→ **MATERIAL PROVIDED**:
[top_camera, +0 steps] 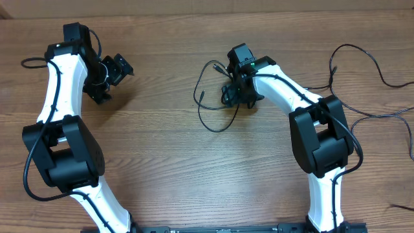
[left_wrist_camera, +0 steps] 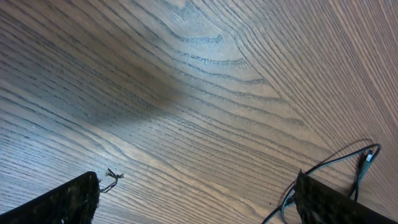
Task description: Untangle cables
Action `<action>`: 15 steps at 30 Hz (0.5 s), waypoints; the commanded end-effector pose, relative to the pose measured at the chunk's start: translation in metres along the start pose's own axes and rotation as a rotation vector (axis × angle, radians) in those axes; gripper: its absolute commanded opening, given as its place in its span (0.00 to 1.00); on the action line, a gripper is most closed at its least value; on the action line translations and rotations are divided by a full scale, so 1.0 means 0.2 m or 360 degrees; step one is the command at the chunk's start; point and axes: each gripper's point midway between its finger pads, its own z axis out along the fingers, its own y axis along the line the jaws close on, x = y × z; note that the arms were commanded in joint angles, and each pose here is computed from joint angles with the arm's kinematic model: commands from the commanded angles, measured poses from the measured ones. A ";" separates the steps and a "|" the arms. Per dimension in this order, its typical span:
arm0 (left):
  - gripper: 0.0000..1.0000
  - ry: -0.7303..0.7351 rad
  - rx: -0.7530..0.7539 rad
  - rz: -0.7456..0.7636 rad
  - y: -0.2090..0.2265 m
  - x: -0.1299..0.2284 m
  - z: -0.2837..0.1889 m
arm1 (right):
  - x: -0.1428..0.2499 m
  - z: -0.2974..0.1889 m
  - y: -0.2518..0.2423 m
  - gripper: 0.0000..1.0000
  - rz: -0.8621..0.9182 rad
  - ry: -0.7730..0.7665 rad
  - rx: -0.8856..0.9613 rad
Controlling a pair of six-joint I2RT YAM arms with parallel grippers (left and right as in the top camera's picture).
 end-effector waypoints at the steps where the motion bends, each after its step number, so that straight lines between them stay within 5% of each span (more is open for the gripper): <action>1: 1.00 -0.0005 -0.0006 0.0023 0.00 0.01 -0.01 | 0.05 0.10 -0.02 0.60 0.0026 0.0070 0.0011; 10: 1.00 -0.0005 -0.0006 0.0023 0.00 0.01 -0.01 | 0.07 0.11 -0.01 0.04 0.0027 0.0099 0.0000; 15: 1.00 -0.0005 -0.0006 0.0023 0.00 0.01 -0.01 | 0.03 0.11 -0.01 0.04 0.0027 0.0055 -0.0008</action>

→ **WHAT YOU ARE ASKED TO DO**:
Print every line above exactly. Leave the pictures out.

→ **RESULT FOR THIS EXERCISE**:
[top_camera, +0 steps] 
[left_wrist_camera, +0 steps] 
Task description: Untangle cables
Action `<action>`: 15 steps at 30 Hz (0.5 s), waypoints; the commanded end-effector pose, relative to the pose measured at the chunk's start: translation in metres along the start pose's own axes and rotation as a rotation vector (axis × angle, radians) in those axes; gripper: its absolute commanded opening, given as its place in its span (0.00 to 1.00); on the action line, a gripper is most closed at its least value; on the action line translations and rotations are divided by a full scale, so 1.0 means 0.2 m or 360 degrees; step one is the command at the chunk's start; point and axes: each gripper's point midway between its finger pads, its own z axis out along the fingers, its own y axis along the line the jaws close on, x = y × z; note that the arms were commanded in joint angles, and each pose here is computed from joint angles with the arm's kinematic model: commands from the commanded angles, measured poses from the measured ones. A ";" separates the steps and a "|" the arms. Per dimension in this order, its typical span:
arm0 (left):
  - gripper: 0.0000..1.0000
  - ry: -0.7303..0.7351 rad
  - rx: -0.7530..0.7539 rad
  - rz: -0.7456..0.7636 rad
  - y: -0.2090..0.2265 m
  - x: -0.1299..0.2284 m
  - z: -0.2837..0.1889 m
arm1 (right):
  - x: -0.1428..0.2499 m
  - z: -0.2974..0.1889 m
  - y: -0.2518..0.2423 m
  - gripper: 0.0000..1.0000
  - rz: -0.8621..0.9182 rad
  - ry: -0.7730..0.7665 rad
  - rx: -0.8856..0.9613 rad
Controlling a pair of six-joint I2RT YAM arms with parallel grippers (left and right as in the top camera's picture).
 end-effector waypoints at the steps where the motion bends, each after its step number, so that straight lines between them stay within 5% of each span (more is open for the gripper): <action>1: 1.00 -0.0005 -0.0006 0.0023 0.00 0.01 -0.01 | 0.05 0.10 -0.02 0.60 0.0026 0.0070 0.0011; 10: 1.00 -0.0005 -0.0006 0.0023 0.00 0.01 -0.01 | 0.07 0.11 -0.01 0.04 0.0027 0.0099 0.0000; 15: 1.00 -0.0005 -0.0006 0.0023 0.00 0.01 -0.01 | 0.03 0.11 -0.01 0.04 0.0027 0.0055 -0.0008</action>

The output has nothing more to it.